Cinco fazendeiros foram indiciados pela Delegacia Estadual do Meio Ambiente (DEMA), por terem cometido vários crimes ambientais. Foram vistoriadas durante a operação “Salvando o Rio Piancó”, 25 nascentes nos últimos dois meses. Entre as denúncias estão: desmatamento, presença de gados em região de nascentes e o desvio da água do Rio Piancó que é a principal fonte de abastecimento público de Anápolis.
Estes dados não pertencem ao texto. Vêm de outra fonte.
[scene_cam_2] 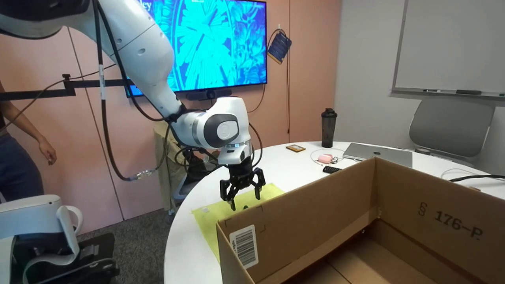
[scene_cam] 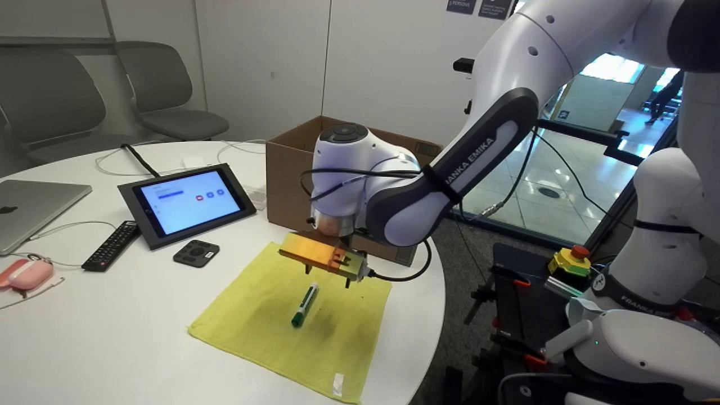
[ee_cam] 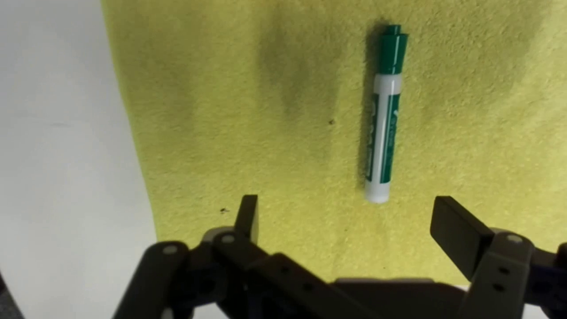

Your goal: Place the green marker on the yellow towel, fold the towel from bottom to top then left to right and right to left, pick up the towel and put it inside the brown box

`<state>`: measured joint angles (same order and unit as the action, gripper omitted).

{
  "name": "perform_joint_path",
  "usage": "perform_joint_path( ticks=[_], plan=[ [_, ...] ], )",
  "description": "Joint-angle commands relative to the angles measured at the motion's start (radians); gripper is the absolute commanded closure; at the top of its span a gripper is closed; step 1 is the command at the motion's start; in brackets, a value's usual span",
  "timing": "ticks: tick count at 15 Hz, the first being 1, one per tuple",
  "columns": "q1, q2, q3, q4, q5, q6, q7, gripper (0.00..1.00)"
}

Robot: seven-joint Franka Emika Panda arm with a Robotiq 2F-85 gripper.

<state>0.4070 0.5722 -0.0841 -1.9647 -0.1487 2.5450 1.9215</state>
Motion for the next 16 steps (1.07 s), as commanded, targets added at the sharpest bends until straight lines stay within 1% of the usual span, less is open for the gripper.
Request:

De acordo com o titular da DEMA, Luziano de Carvalho, o Rio Piancó é composto por 91 nascentes. A vistoria foi feita pela Polícia Civil, Ministério Público, Emater, Saneago e os órgãos ambientais do estado e município. Segundo o delegado, uma nascente estava recuperada, mas fazendeiros adotaram práticas que degradaram o meio ambiente.

“Vimos ali uma nascente que está toda recuperada, mas de repente um produtor vai ali e faz o desvio de todo o curso, ou seja, deixa de existir esta nascente para abastecimento público, há vários rompimentos para rego d’água, o gado vai pisoteando, a água vai para represas e ao final esta água não retorna”, afirma o titular da DEMA.

Outro problema encontrado é um desvio do curso de água. Segundo o delegado, fazendeiros ao longo dos anos têm feito os chamados regos d’água. Ele considera que mesmo sendo uma prática cultural, é preciso mudar por conta da falta de abundância de água. Além disso, a Emater está na região para dar assistência técnica aos produtores rurais da região e assim possam adotar práticas ambientais corretas.

“Vimos que uma área numa fazenda tinha um desvio de 10 litros segundo e retornava para o rio apenas 2 litros segundo para o Rio Piancó ao impedir e dificultar a regeneração atual. A Emater vai dar auxílio técnico aos produtores para adoção de medidas técnicas mais adequadas, por exemplo, curvas de nível e a forma correta de utilização da água, acabar com os regos d’água, é da nossa cultura, mas não estamos mais trabalhando com abundância de água”, argumenta Luziano de Carvalho.

O delegado ainda afirmou que o trabalho de recuperação ambiental no Rio Piancó começou em 2002. Desde aquele ano, foi feito o cercamento em vários locais, além de plantio de mudas, para que a mata ciliar fosse recuperada.